One week after leaving our home and living between hotels and Mauricio’s parents’ apartment, we went with anticipation and relief to pick up our RV.
Reality check. It was still a body-wilting 100 degrees and more inside the stale RV. We had bought it used, and with a promise that it would be cleaned, detailed, repaired and with solar panels installed. The solar panels were, indeed, installed. But that was it. They didn’t install an inverter. And with our You Tube-based crash courses in off-grid solar under our belts, we knew that no inverter meant no outlet power. So all we would have was lights.

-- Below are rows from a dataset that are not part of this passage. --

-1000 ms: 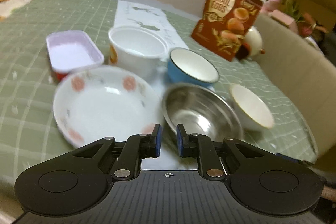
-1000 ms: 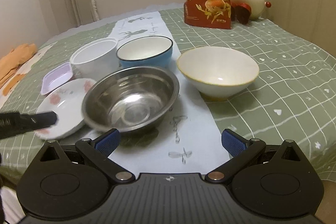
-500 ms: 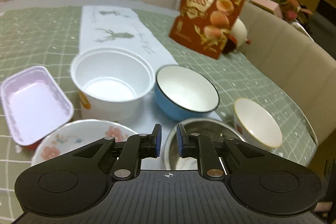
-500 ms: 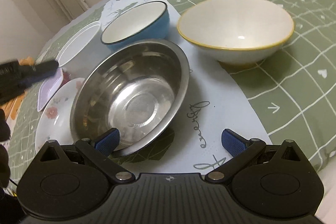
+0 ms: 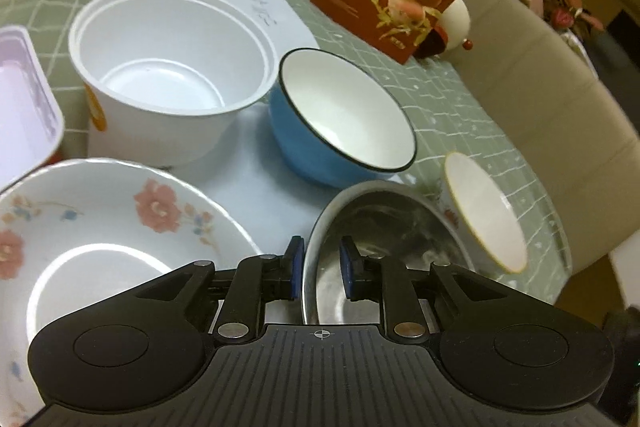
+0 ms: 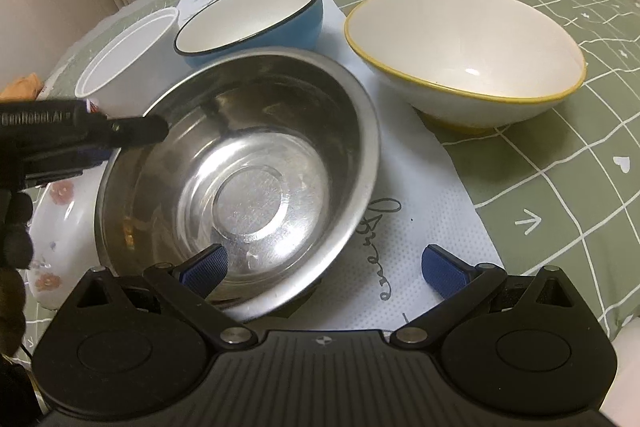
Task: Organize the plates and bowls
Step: 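Move the right tool to the steel bowl and close on its rim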
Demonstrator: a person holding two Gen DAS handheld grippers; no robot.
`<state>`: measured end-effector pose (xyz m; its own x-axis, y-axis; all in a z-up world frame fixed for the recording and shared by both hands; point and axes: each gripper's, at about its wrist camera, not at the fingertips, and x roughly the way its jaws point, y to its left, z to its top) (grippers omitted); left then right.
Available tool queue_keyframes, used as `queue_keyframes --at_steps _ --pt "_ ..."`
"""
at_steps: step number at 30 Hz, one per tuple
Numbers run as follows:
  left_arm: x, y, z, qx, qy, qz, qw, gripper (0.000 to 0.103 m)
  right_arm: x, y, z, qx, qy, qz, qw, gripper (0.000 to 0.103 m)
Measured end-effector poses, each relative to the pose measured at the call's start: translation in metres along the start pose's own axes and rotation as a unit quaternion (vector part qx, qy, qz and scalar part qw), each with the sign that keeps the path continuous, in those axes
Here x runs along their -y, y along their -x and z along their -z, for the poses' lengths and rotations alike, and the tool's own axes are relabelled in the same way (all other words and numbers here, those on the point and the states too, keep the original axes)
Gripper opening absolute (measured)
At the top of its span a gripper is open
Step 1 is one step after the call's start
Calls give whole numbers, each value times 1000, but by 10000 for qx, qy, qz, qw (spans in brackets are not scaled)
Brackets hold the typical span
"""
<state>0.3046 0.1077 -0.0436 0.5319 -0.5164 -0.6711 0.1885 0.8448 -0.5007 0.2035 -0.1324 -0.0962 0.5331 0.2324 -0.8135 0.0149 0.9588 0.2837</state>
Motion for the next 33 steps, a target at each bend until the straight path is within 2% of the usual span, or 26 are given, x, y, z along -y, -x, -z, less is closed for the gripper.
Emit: queue_keyframes --at_steps 3,6,9,11,13,15,17,23,28,33 --pt "6 2 -2 18 -113 184 9998 22 -2 0 2 20 76 51 10000 103" --pt "17 3 -1 105 -374 289 9988 22 -11 -1 5 -3 489 168 9987 103" --pt "25 -4 1 71 -537 133 9984 24 -15 6 9 263 866 159 9958 99" --pt "25 -11 2 -29 -558 -107 9984 24 -8 13 6 484 629 56 9968 95" --pt "21 -15 3 -81 -496 -103 9987 24 1 18 -1 688 218 -22 9974 95" --pt "17 -17 4 -136 -433 -64 9989 24 7 17 -8 712 -21 12 9975 87" --pt "16 -16 5 -152 -395 -25 9991 24 12 12 -13 651 -186 82 9977 73" --pt "18 -13 11 -151 -301 -149 9993 24 5 11 -15 621 -241 174 9976 56" --pt "19 4 15 -12 -303 -249 9992 24 -10 25 -15 664 -199 141 9975 53" --pt "7 46 15 423 -200 -191 9987 24 -36 46 -18 881 65 85 9961 53"
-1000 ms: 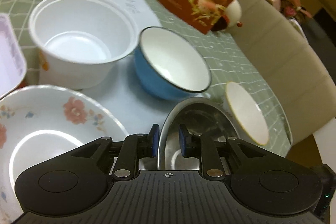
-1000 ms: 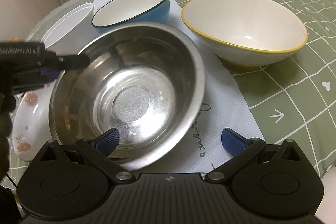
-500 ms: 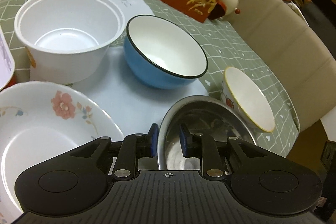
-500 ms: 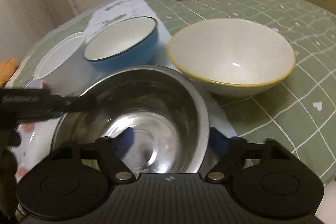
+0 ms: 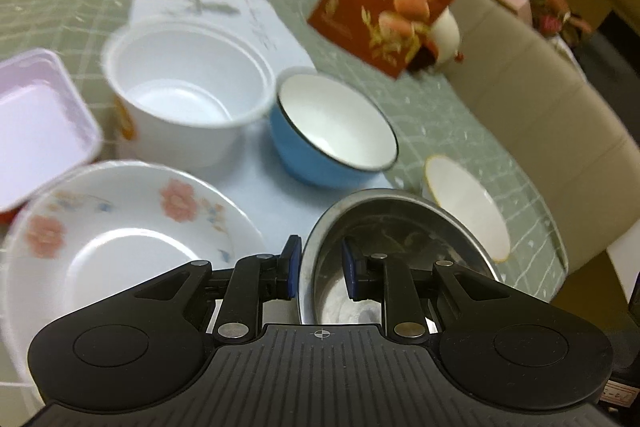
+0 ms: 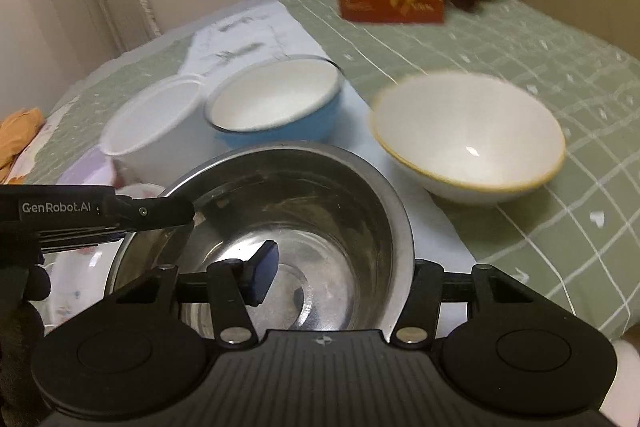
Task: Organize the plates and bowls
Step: 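Carry the steel bowl with the right tool onto the floral plate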
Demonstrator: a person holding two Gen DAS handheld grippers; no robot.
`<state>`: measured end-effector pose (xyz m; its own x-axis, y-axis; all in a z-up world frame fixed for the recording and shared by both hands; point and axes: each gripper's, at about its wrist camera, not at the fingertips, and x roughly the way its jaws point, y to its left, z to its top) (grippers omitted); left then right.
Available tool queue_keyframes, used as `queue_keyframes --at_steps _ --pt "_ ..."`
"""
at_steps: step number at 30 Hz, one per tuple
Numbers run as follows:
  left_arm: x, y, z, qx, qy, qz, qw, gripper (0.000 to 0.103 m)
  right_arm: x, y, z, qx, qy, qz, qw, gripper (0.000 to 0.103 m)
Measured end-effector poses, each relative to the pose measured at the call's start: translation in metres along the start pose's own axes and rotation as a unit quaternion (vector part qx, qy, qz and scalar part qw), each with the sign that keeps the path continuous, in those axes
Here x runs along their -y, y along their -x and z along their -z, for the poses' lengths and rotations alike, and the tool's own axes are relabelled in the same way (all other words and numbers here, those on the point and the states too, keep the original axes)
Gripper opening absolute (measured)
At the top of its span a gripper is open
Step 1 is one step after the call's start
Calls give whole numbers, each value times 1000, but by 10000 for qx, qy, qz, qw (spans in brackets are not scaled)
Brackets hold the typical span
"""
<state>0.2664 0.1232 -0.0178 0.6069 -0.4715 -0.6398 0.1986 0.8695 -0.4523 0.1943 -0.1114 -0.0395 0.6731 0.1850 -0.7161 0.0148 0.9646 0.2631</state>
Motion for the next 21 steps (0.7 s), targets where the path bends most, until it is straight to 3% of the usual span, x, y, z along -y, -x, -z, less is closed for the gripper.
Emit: queue_keyframes --at_steps 5,12,21 --pt "-25 39 1 369 66 -233 9990 26 -43 2 -6 5 314 -238 9992 53" --pt "-91 60 11 316 760 -242 9963 27 -102 -20 3 -278 723 -407 9962 53" --pt "-121 71 12 418 882 -555 9937 27 -150 -37 15 -406 1080 -375 9926 53"
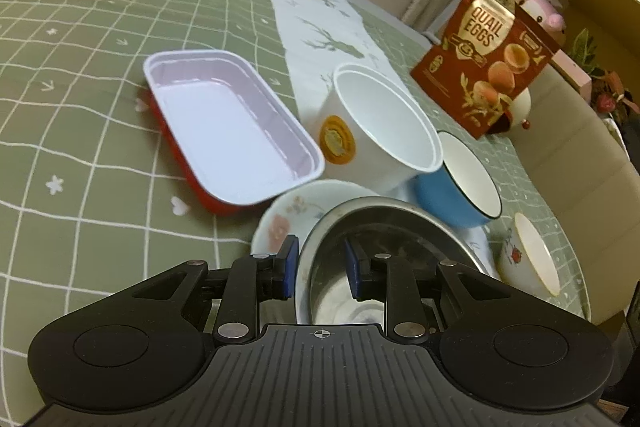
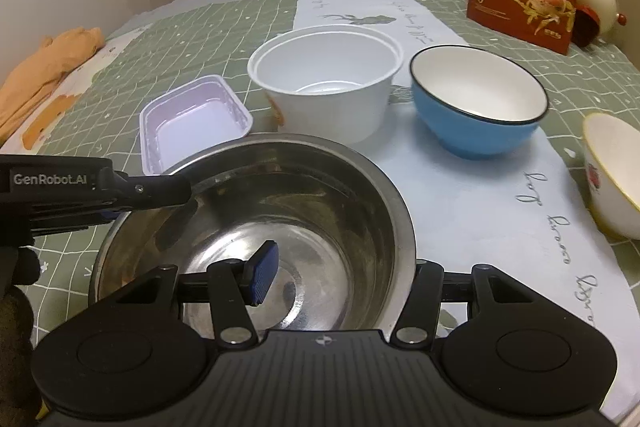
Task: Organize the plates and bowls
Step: 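Carry the steel bowl with the right tool onto the floral plate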
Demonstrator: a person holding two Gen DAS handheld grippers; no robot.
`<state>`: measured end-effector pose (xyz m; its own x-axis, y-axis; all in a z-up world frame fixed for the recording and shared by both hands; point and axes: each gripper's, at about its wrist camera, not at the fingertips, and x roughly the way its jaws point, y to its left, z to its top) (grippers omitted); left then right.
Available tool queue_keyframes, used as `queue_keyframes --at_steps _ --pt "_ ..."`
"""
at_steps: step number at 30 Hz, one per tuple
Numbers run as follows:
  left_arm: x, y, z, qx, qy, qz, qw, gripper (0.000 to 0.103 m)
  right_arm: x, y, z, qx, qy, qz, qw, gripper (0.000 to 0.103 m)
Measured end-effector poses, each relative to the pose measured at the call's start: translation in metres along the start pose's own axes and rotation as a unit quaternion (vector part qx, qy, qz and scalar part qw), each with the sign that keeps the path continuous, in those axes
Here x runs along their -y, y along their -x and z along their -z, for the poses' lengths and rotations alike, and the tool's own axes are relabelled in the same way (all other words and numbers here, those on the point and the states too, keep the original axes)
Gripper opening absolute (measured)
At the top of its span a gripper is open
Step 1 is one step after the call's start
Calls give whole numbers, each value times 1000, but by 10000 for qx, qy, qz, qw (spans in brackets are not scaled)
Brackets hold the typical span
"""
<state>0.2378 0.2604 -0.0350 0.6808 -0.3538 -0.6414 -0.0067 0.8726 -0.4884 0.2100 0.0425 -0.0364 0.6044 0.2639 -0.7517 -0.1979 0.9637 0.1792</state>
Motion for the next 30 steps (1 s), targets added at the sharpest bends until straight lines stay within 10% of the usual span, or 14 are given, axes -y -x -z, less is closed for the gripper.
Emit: queue_keyframes --at_steps 30 --pt "-13 0 -3 45 2 173 9998 26 -5 0 5 188 137 199 9995 53"
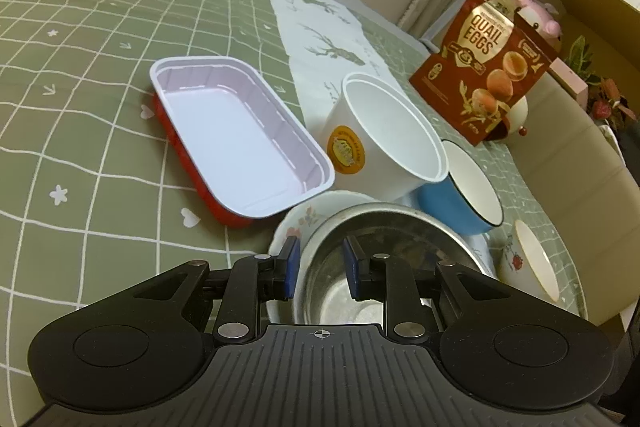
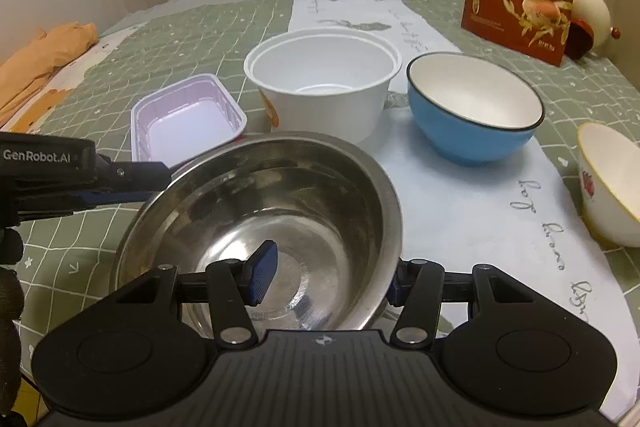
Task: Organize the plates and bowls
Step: 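Carry the steel bowl with the right tool onto the floral plate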
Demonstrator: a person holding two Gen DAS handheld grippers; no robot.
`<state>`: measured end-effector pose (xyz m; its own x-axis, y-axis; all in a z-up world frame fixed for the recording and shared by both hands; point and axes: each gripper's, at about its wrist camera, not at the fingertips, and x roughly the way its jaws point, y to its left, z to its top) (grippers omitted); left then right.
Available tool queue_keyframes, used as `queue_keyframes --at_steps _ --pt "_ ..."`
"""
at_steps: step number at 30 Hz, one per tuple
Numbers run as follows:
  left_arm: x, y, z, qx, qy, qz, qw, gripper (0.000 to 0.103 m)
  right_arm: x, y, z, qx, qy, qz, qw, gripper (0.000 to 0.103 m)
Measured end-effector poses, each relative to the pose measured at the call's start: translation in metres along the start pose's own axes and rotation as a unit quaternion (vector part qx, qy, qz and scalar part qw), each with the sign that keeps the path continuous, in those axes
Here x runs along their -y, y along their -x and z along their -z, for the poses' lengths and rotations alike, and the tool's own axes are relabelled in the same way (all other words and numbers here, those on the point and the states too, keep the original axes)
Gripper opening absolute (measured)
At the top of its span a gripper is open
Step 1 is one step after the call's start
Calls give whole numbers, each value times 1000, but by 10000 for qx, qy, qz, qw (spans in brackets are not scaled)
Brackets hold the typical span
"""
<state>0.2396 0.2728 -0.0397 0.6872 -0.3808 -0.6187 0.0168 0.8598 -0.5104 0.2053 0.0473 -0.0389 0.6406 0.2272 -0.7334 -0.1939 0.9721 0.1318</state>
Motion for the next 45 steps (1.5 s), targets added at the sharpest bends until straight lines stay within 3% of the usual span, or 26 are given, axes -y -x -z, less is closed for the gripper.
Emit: queue_keyframes --at_steps 4,10,15,22,26,33,43,45 --pt "0 2 0 -2 -30 99 9999 26 1 4 -1 52 23 -52 10000 53" --pt "-15 3 -3 41 151 -213 9997 26 4 9 -3 137 11 -117 9998 53" --pt "-24 3 -5 -10 348 70 9994 26 9 8 -4 144 -9 -132 9998 53" --pt "-18 -2 -4 -75 252 -20 9997 26 -2 6 -1 93 407 -96 9991 66" --pt "-17 -6 -3 -118 230 -86 9996 26 -11 -2 1 80 744 257 9969 67" --pt "-17 -2 -4 -26 257 -63 9996 26 -26 -6 -4 111 1024 17 9947 68" --pt "-16 -2 -3 -41 170 -194 9997 26 -27 -9 1 187 1319 335 9905 68" --pt "-17 -3 -3 -23 174 -91 9998 32 -26 -8 2 256 1424 530 9881 68"
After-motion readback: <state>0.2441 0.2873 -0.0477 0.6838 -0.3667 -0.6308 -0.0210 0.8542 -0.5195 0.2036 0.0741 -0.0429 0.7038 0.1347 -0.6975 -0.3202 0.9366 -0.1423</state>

In addition, the cleaning and detail crew went to the full extent of releasing two air freshener bombs. That was it. And it still smelled like wet diapers. So after we did our walkthrough, we pointed out the dirt and the missing inverter and the five burnt-out lightbulbs and the missing door latch and, and. They apologized about the delay and said they’d need another day to get it ready.
Nope. We wanted that RV right now. So they fixed the door latch, replaced the light bulbs, knocked off $1,000, then four sweaty hours later, off we drove with Tommy and his pick-up towing our RV following behind us.
Thank goodness for Tommy. That dude managed to get this 35-foot RV across a little bridge, a few steep inclines, around some tight bends and into place with the skill, if not the speed, of a race car driver.
Our home in place, we celebrated with a late picnic of pupusas and a bottle of wine brought by Mauricio’s parents.
The whole weekend would be spent installing the inverter and cleaning like the Pine Sol lady, but with a less toxic concoction of vinegar and orange oil to get out the dirt and wet diaper smell.
Which, incidentally, came from the three used diapers I found way back behind the sink. Gross.